Panel says human testing can be used

? Exposing human volunteers to toxic pesticides and pollutants for scientific purposes is justified only under strict conditions and with careful review, a National Academy of Sciences panel said Thursday.

The Environmental Protection Agency should establish a special review board to evaluate any studies that involve intentionally giving people toxic chemicals, the committee said.

“Human studies involving pesticides, air pollutants, or other toxicants — as opposed to therapeutic agents — are particularly controversial, and because of this, EPA should subject these studies to the highest level of scientific and ethical scrutiny,” said committee co-chairman James F. Childress, a professor of ethics and medical education at the University of Virginia.

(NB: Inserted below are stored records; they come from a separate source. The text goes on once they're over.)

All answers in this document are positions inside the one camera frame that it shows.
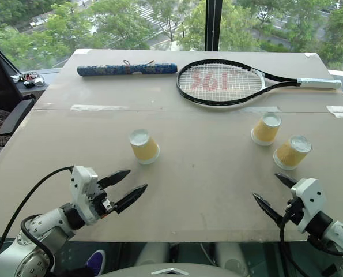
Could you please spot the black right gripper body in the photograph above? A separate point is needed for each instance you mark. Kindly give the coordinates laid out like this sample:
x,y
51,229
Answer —
x,y
295,212

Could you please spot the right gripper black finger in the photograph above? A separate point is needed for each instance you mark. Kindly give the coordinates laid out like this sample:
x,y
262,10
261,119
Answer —
x,y
267,206
287,181

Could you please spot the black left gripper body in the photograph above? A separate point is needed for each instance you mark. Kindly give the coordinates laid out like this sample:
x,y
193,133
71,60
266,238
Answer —
x,y
99,202

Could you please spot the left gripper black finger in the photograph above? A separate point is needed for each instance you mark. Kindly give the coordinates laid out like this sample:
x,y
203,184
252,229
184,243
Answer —
x,y
115,176
131,196

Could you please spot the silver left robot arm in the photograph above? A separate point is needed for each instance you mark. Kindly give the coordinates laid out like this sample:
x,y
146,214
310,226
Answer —
x,y
47,228

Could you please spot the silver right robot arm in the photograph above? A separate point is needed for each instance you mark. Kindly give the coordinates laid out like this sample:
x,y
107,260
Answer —
x,y
342,231

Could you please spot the yellow paper cup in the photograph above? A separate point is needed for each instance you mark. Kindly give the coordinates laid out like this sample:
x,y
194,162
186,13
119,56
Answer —
x,y
144,148
290,153
265,130

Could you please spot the white rounded shape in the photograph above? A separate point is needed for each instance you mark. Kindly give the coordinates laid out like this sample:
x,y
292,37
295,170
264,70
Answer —
x,y
231,256
154,254

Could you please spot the clear tape strip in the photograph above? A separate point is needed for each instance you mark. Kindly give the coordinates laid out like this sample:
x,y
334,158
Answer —
x,y
341,112

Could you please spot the black and white tennis racket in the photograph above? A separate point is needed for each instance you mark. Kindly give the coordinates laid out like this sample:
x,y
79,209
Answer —
x,y
318,83

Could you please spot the blue patterned rolled tube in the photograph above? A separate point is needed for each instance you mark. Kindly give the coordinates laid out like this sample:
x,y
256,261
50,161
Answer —
x,y
125,70

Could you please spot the black office chair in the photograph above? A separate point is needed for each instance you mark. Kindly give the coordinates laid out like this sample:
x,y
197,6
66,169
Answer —
x,y
4,86

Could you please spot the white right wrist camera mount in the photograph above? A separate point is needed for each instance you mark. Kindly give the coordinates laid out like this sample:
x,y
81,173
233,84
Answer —
x,y
311,196

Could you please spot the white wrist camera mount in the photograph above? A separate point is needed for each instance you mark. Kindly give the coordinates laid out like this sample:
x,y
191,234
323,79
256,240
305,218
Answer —
x,y
311,196
83,184

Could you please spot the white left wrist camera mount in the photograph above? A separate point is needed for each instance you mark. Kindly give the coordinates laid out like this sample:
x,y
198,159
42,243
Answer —
x,y
83,184

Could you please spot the black window frame post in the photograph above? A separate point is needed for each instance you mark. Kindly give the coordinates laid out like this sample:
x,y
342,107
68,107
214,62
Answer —
x,y
213,26

Erik Olson of the Natural Resources Defense Council said he was very troubled by the report. “We find it gravely disturbing,” he said, that toxic chemicals could be tested on humans and that the government would use the results of such tests done by industry in the past.

EPA spokeswoman Cynthia Bergman said the agency was still reviewing the report and had no immediate response.

CropLife America, a pesticide industry trade group, welcomed the report, saying it agrees “with the major finding that human testing is ethical, provided there are safeguards and sound science is used.

“Our industry is ethically and legally bound to provide regulators the information they need to determine that products are safe as they set stringent guidelines for their proper use,” the group said in a statement.

The panel convened by the National Research Council, the operating arm of the academy, looked at 19 pesticide studies received by EPA since 1991 involving volunteers.